Work item:
Pictures aside, please retype the whole listing word for word.

== == ==

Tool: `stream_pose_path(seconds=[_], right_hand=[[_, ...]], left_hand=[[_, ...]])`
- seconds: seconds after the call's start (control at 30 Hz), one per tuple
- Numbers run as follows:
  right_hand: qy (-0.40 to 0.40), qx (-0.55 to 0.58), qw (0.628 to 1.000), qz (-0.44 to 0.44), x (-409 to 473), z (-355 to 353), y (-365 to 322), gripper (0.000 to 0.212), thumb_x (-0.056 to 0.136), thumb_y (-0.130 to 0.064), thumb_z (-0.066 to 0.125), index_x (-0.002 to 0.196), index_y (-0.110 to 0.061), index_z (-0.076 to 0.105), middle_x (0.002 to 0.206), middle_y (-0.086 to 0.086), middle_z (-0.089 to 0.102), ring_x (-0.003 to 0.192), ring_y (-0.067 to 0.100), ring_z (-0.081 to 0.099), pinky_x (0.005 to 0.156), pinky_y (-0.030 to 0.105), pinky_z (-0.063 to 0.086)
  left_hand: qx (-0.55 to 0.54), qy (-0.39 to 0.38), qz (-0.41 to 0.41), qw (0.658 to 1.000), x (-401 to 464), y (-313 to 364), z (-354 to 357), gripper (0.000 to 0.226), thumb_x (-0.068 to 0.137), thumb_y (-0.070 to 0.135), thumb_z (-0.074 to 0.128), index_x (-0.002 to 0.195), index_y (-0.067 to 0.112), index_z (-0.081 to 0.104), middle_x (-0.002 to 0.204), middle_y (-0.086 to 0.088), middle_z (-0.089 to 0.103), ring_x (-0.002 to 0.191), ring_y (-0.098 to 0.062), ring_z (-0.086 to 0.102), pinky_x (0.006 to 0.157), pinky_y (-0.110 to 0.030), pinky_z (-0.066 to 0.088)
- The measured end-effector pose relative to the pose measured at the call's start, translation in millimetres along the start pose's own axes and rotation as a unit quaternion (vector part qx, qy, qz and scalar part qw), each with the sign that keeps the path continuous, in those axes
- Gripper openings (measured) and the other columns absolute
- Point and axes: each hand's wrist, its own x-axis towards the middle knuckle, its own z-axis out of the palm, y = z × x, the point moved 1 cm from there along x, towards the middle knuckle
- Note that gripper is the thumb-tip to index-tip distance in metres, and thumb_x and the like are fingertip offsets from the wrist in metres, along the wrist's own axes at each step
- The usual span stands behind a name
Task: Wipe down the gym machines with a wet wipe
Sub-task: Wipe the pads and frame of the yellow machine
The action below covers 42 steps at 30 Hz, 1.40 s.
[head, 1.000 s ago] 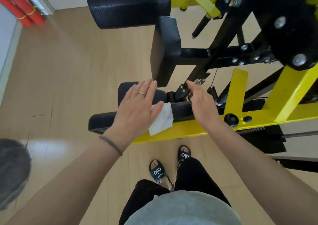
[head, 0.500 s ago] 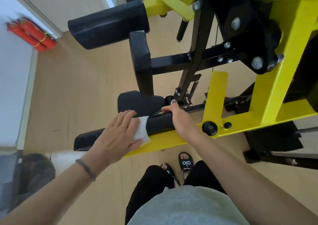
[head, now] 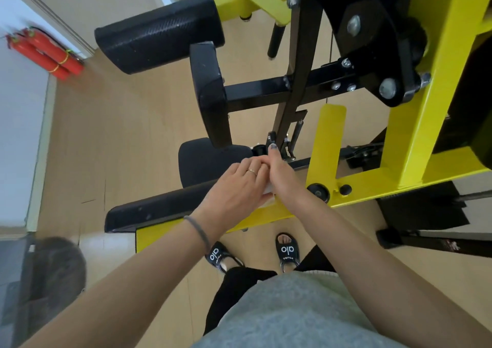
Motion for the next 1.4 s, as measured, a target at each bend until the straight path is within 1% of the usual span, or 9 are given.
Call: stream_pose_path(seconds=[0.1,0.23,0.37,0.63,0.8,0.97,1.13,1.27,1.4], right_hand=[[-0.034,-0.007,0.999,-0.019,-1.7,1.0,1.1,0.061,0.104,-0.061,0.015,0.104,-0.035,0.070,0.112,-0.004,0.072,0.114,0.014,0.062,0.109,0.040,0.045],[-0.035,-0.012,0.999,-0.016,-0.4,5.4,1.7,0.069,0.086,-0.074,0.014,0.110,-0.037,0.067,0.114,-0.008,0.075,0.128,0.020,0.056,0.119,0.050,0.030],[-0.022,-0.030,0.999,-0.018,-4.6,8.5,-1.2,0.080,0.088,-0.072,0.012,0.130,-0.029,0.064,0.118,-0.009,0.072,0.125,0.017,0.057,0.118,0.049,0.032],[0.004,-0.052,0.998,-0.033,-5.6,7.9,-0.6,0.062,0.108,-0.054,0.011,0.131,-0.029,0.063,0.130,-0.002,0.064,0.122,0.014,0.054,0.101,0.029,0.038],[0.013,-0.060,0.997,-0.036,-8.8,11.8,0.3,0.065,0.108,-0.053,0.008,0.141,-0.023,0.056,0.124,-0.005,0.069,0.123,0.014,0.053,0.095,0.028,0.036],[0.091,-0.117,0.985,-0.086,-21.7,34.2,-1.2,0.060,0.110,-0.048,0.016,0.133,-0.018,0.062,0.125,0.003,0.068,0.122,0.020,0.056,0.107,0.041,0.042],[0.145,-0.180,0.963,-0.142,-23.3,39.8,-3.6,0.049,0.110,-0.040,0.026,0.107,-0.015,0.068,0.104,0.005,0.071,0.102,0.023,0.064,0.089,0.039,0.049],[0.173,-0.297,0.912,-0.223,-21.4,48.8,-7.0,0.041,0.110,-0.036,0.029,0.086,-0.020,0.058,0.082,-0.003,0.062,0.081,0.021,0.061,0.074,0.037,0.046],[0.223,-0.412,0.827,-0.310,-27.6,67.5,-10.8,0.052,0.109,-0.038,0.020,0.086,-0.022,0.064,0.073,-0.010,0.061,0.072,0.013,0.058,0.089,0.039,0.046]], left_hand=[[-0.022,0.000,-0.010,1.000,-19.2,-15.0,7.7,0.064,0.100,0.050,0.031,0.145,0.005,0.042,0.134,-0.011,0.055,0.116,-0.028,0.054,0.099,-0.040,0.049],[-0.014,-0.026,-0.017,0.999,-58.0,-45.7,17.1,0.060,0.097,0.051,0.045,0.135,0.005,0.048,0.118,-0.010,0.062,0.100,-0.026,0.061,0.085,-0.038,0.056],[0.024,-0.013,-0.013,1.000,-53.8,-47.8,16.6,0.057,0.096,0.053,0.054,0.126,0.004,0.056,0.106,-0.010,0.063,0.088,-0.025,0.060,0.076,-0.036,0.055],[-0.008,0.024,-0.029,0.999,-14.7,-11.4,17.8,0.060,0.095,0.055,0.055,0.130,0.005,0.052,0.118,-0.011,0.062,0.103,-0.028,0.060,0.090,-0.039,0.053],[-0.020,-0.022,-0.062,0.998,-70.8,-51.4,25.7,0.062,0.089,0.058,0.059,0.127,0.010,0.056,0.114,-0.006,0.066,0.097,-0.023,0.064,0.084,-0.034,0.055],[-0.004,-0.016,-0.073,0.997,-60.0,-44.5,19.9,0.059,0.093,0.061,0.055,0.122,0.009,0.058,0.107,-0.006,0.065,0.093,-0.022,0.063,0.080,-0.033,0.054],[-0.038,0.027,-0.076,0.996,-22.3,-10.1,20.3,0.057,0.100,0.051,0.030,0.128,0.006,0.050,0.107,-0.008,0.060,0.093,-0.023,0.056,0.082,-0.035,0.052],[-0.037,-0.007,-0.084,0.996,-60.4,-38.7,29.0,0.060,0.097,0.057,0.043,0.132,0.009,0.051,0.121,-0.008,0.062,0.107,-0.024,0.061,0.095,-0.035,0.053],[0.002,-0.032,-0.113,0.993,-138.2,-99.9,53.9,0.067,0.097,0.065,0.038,0.117,0.005,0.058,0.104,-0.010,0.066,0.089,-0.028,0.064,0.075,-0.039,0.056]])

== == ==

Answer box:
Tool: `stream_pose_path(seconds=[_], right_hand=[[_, ...]], left_hand=[[_, ...]])`
- seconds: seconds after the call's start (control at 30 Hz), one per tuple
- Numbers run as follows:
  right_hand: qy (-0.40 to 0.40), qx (-0.55 to 0.58), qw (0.628 to 1.000), qz (-0.44 to 0.44), x (-409 to 473), z (-355 to 353), y (-365 to 322), gripper (0.000 to 0.212), thumb_x (-0.056 to 0.136), thumb_y (-0.130 to 0.064), thumb_z (-0.066 to 0.125), index_x (-0.002 to 0.196), index_y (-0.110 to 0.061), index_z (-0.076 to 0.105), middle_x (0.002 to 0.206), middle_y (-0.086 to 0.086), middle_z (-0.089 to 0.102), ring_x (-0.003 to 0.192), ring_y (-0.067 to 0.100), ring_z (-0.081 to 0.099), pinky_x (0.005 to 0.156), pinky_y (-0.030 to 0.105), pinky_z (-0.063 to 0.086)
  left_hand: qx (-0.55 to 0.54), qy (-0.39 to 0.38), qz (-0.41 to 0.41), qw (0.658 to 1.000), x (-401 to 464), y (-313 to 364), z (-354 to 357), gripper (0.000 to 0.226), thumb_x (-0.068 to 0.137), thumb_y (-0.070 to 0.135), thumb_z (-0.074 to 0.128), index_x (-0.002 to 0.195), index_y (-0.067 to 0.112), index_z (-0.081 to 0.104), middle_x (-0.002 to 0.204), middle_y (-0.086 to 0.088), middle_z (-0.089 to 0.103), ring_x (-0.002 to 0.191), ring_y (-0.098 to 0.062), ring_z (-0.086 to 0.102), pinky_x (0.006 to 0.157), pinky_y (-0.110 to 0.030), pinky_z (-0.066 to 0.088)
- The measured end-effector pose relative to the pose measured at the call's start, translation in millimetres along the start pose's own axes and rotation as a unit quaternion (vector part qx, qy, qz and scalar part qw), each with the sign that keeps the path continuous, in those axes
- Gripper openings (measured) and the other columns absolute
- Point and axes: each hand's wrist, its own x-axis towards the middle knuckle, its own z-axis out of the palm, y = z × x, the point moved 1 cm from there along x, towards the middle knuckle
- Note that gripper is the thumb-tip to index-tip distance in metres, and thumb_x and the like are fingertip offsets from the wrist in metres, along the wrist's own axes at each step
- The usual span stands behind a name
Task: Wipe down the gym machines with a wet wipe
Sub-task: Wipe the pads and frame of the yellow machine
The action below covers 42 steps at 30 Hz, 1.40 s.
[head, 1.000 s ago] 
[head, 0.500 s ago] 
[head, now] 
Motion for the next 1.4 s, as measured, a target at each bend until the straight path is within 1% of the usual span, or 9 are given.
Call: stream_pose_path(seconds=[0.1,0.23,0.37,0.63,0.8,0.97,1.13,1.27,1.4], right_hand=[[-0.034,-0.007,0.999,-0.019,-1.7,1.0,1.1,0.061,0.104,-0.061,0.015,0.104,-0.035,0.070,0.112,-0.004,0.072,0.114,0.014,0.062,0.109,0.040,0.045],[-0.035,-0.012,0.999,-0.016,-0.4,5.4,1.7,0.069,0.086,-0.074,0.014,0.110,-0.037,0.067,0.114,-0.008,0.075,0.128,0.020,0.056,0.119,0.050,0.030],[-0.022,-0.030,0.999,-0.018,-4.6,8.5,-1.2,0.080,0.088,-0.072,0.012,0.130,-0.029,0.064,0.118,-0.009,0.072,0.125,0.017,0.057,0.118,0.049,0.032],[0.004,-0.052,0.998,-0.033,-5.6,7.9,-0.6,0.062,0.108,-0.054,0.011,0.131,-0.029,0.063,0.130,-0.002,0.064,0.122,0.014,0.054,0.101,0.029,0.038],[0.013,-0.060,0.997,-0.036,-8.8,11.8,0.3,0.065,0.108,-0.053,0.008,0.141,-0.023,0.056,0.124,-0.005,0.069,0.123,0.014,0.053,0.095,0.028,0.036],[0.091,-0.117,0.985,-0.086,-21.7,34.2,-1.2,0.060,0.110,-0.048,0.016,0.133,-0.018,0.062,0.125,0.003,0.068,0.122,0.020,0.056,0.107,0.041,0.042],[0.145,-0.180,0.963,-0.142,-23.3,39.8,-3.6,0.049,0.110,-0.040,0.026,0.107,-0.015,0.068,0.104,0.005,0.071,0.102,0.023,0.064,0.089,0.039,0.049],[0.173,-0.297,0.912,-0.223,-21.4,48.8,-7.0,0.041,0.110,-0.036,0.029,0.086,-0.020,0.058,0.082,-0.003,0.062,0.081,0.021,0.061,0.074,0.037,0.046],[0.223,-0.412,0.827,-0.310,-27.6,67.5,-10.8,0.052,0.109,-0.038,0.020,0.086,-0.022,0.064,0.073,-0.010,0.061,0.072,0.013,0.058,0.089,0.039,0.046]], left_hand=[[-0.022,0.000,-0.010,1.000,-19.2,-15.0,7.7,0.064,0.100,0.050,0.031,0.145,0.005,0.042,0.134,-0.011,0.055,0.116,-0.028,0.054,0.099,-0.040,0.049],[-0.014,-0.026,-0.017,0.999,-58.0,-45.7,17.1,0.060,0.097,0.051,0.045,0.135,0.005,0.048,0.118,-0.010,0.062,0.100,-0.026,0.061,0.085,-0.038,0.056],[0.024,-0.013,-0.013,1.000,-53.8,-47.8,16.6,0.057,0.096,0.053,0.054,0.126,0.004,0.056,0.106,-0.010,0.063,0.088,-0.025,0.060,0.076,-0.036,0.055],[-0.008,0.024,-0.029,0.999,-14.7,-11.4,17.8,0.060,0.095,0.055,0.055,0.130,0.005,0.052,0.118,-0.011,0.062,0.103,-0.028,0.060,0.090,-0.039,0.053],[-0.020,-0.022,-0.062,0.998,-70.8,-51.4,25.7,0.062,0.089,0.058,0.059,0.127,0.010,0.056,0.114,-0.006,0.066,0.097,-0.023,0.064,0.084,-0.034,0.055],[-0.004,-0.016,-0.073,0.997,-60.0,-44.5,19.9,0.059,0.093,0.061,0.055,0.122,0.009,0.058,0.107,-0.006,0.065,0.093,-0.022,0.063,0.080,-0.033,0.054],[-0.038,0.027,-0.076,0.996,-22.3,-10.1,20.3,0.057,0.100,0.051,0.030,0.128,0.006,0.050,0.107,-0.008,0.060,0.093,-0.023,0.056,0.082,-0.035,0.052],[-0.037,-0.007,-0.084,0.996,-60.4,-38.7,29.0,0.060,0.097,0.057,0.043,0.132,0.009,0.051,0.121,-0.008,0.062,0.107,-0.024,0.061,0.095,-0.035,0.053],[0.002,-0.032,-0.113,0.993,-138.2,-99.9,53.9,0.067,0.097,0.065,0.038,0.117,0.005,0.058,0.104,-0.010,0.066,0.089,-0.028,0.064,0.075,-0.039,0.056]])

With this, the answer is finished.